Exercise requirements:
Below are the entries to work from; restate word for word the portion that opens with the line containing "(224, 56) to (151, 28): 0.46" and closes with the line containing "(91, 25): 1.31", keeping both.

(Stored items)
■ ■ ■ ■ ■
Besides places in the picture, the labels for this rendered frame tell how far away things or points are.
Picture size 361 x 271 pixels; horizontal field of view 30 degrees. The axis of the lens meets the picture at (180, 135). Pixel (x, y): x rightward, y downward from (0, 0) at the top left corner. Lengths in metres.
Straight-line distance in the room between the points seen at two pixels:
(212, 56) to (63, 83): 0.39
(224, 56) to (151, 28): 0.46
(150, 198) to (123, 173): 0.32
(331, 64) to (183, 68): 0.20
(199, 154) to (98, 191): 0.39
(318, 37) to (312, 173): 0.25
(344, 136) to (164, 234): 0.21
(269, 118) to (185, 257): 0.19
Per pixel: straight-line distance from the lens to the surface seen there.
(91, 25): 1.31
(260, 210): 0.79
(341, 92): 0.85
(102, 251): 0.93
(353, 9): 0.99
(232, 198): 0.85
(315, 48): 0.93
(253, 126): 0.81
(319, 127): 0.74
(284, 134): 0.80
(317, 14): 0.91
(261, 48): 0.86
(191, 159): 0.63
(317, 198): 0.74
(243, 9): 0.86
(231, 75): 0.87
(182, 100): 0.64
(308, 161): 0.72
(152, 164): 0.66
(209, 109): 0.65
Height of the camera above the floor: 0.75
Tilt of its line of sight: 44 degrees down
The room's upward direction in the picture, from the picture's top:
■ ■ ■ ■ ■
Task answer:
(224, 56) to (151, 28): 0.46
(150, 198) to (123, 173): 0.32
(331, 64) to (183, 68): 0.20
(199, 154) to (98, 191): 0.39
(318, 37) to (312, 173): 0.25
(344, 136) to (164, 234): 0.21
(269, 118) to (185, 257): 0.19
Per pixel: straight-line distance from the lens to the surface seen there.
(91, 25): 1.31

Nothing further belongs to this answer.